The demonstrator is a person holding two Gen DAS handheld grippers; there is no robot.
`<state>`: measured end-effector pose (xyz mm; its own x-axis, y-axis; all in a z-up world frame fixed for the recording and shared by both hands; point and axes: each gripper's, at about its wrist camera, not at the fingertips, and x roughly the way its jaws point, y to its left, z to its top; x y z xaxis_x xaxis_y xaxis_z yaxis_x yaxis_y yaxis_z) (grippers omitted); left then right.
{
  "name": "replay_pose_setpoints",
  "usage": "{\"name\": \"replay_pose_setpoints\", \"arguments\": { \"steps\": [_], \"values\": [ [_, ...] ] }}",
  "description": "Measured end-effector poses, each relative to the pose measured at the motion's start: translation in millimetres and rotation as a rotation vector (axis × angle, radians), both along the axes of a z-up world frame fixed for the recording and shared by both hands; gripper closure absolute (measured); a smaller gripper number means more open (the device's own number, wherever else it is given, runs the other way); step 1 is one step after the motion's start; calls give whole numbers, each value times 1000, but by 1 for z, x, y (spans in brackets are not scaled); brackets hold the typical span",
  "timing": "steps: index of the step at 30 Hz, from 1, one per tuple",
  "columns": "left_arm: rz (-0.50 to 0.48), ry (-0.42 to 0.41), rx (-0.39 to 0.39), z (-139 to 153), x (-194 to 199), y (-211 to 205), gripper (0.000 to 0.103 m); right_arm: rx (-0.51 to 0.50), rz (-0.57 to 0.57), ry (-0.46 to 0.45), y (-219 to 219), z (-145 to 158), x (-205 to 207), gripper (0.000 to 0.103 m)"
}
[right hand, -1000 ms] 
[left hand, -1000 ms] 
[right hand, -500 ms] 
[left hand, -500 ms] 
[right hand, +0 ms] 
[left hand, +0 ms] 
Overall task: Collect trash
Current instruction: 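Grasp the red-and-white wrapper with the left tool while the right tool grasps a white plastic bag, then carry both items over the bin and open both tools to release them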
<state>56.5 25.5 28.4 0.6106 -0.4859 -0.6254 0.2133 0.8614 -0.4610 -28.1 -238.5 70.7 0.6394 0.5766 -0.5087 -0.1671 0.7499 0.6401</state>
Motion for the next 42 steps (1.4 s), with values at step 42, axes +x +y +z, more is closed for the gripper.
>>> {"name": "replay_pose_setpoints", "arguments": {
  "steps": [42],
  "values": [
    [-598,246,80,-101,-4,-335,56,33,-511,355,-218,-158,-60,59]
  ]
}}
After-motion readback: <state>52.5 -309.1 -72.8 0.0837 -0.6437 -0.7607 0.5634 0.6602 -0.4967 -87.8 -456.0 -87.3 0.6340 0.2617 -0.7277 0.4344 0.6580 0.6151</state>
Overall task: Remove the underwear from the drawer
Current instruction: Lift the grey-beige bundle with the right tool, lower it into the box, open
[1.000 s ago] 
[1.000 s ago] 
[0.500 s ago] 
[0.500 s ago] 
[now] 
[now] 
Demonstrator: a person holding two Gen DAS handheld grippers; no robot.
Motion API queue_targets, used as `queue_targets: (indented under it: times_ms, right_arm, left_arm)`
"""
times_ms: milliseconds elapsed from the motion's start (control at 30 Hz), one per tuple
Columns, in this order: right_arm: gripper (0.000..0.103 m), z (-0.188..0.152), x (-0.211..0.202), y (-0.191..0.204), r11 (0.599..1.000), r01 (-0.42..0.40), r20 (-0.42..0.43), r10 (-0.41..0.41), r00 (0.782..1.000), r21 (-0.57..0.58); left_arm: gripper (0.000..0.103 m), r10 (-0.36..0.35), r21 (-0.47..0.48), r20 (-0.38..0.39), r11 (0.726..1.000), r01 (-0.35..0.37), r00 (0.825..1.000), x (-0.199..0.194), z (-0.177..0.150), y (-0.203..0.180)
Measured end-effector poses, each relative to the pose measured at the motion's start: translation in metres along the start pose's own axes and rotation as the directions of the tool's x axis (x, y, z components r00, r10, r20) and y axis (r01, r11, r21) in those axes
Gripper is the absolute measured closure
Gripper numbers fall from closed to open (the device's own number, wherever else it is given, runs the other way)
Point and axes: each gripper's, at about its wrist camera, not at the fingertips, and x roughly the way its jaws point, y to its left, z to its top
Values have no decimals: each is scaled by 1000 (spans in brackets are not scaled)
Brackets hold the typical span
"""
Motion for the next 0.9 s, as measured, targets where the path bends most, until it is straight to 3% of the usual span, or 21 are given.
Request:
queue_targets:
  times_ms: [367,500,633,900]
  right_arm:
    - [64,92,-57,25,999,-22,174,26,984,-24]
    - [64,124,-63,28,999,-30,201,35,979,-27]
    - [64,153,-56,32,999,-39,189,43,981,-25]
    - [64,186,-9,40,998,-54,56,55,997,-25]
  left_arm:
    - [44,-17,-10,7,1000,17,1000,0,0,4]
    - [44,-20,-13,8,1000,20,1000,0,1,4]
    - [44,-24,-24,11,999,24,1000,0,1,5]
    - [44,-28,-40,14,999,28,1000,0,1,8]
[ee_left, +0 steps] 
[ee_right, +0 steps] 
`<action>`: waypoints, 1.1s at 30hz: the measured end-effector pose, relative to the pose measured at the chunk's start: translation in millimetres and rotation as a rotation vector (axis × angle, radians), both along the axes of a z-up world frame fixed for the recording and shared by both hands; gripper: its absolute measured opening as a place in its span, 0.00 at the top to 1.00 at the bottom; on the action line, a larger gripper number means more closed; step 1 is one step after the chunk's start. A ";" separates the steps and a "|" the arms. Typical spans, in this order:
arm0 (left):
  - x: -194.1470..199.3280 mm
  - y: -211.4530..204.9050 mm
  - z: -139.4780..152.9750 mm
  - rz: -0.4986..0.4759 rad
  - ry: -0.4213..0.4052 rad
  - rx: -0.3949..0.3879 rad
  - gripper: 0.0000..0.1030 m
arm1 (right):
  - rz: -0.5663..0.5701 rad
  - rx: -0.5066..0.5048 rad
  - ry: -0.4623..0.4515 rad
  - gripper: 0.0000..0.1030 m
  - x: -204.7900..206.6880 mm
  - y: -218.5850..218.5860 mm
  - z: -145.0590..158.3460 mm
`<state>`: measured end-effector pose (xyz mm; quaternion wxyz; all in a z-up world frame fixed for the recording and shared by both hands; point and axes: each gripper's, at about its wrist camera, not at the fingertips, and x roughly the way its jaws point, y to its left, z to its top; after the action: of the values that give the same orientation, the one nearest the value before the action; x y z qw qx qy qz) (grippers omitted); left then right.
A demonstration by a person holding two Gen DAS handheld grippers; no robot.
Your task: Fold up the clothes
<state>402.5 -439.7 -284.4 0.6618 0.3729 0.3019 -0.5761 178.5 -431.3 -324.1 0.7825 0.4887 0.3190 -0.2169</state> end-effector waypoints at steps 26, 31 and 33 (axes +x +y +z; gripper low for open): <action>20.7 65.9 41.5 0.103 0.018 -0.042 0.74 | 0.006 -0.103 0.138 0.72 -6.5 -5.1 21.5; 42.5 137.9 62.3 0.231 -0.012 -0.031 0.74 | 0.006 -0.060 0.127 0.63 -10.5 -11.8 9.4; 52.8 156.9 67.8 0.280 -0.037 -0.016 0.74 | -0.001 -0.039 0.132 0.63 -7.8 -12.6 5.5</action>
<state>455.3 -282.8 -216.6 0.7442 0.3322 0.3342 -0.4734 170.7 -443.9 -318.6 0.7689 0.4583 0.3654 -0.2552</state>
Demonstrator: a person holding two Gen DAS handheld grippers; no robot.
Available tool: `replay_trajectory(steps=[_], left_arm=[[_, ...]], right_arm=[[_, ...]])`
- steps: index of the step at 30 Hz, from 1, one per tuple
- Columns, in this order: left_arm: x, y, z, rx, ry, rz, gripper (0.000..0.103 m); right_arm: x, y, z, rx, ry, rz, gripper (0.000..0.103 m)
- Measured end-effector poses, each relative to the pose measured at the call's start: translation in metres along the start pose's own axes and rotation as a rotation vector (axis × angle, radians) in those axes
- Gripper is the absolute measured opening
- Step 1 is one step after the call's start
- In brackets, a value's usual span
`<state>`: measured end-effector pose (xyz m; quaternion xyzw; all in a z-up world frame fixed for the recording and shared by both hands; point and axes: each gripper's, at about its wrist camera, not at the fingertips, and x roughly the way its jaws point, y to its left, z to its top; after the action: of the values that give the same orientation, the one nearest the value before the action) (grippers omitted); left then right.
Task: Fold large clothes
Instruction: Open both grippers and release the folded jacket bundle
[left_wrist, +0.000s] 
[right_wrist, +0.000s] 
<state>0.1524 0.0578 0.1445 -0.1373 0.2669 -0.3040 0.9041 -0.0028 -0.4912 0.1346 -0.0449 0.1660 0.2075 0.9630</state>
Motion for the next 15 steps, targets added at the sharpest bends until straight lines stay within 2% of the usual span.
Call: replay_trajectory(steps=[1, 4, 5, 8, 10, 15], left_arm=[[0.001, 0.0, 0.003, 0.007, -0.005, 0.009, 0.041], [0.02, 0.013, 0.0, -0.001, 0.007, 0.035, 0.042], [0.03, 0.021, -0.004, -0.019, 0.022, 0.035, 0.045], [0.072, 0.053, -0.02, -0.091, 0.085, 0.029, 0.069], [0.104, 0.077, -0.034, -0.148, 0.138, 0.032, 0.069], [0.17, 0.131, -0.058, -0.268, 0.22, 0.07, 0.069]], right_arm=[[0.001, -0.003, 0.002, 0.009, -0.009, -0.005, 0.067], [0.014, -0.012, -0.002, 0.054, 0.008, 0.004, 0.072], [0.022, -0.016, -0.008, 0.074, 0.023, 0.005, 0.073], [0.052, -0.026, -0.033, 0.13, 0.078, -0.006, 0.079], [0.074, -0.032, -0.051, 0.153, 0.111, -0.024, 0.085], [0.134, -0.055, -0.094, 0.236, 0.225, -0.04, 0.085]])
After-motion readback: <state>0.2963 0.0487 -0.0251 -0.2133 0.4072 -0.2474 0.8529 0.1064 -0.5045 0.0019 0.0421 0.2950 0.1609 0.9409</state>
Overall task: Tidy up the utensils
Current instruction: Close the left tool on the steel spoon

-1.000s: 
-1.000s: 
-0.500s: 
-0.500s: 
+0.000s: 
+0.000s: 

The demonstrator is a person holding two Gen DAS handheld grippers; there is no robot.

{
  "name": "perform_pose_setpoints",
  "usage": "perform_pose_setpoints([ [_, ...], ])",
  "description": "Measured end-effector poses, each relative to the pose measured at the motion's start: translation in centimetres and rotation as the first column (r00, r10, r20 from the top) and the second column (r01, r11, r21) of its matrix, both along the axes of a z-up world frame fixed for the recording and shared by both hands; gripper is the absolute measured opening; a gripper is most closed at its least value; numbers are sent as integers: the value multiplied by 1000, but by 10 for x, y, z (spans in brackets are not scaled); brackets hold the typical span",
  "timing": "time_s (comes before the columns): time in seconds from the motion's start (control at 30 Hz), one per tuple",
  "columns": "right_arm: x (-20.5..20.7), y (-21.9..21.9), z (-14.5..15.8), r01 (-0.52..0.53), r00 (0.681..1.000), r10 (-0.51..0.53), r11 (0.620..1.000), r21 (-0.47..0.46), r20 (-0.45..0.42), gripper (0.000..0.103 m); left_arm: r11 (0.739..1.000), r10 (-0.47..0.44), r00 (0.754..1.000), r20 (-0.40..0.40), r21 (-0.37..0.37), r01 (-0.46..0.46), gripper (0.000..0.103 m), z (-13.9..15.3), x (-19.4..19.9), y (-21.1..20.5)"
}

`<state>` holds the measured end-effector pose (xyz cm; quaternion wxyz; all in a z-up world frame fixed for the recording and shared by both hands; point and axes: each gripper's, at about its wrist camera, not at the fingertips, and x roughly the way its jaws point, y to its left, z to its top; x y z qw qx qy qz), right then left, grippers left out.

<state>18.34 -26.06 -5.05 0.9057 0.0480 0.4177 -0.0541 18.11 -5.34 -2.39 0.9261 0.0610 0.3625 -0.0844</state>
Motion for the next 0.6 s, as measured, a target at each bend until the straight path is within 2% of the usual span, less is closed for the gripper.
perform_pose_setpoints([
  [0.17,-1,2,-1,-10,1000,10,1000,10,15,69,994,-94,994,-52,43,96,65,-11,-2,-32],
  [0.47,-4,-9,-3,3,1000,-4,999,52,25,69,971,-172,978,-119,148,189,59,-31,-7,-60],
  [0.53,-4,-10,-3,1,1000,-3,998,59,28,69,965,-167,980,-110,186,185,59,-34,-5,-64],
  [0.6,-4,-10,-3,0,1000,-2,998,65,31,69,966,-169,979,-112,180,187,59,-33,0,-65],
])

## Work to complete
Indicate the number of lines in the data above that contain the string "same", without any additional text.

## Response
2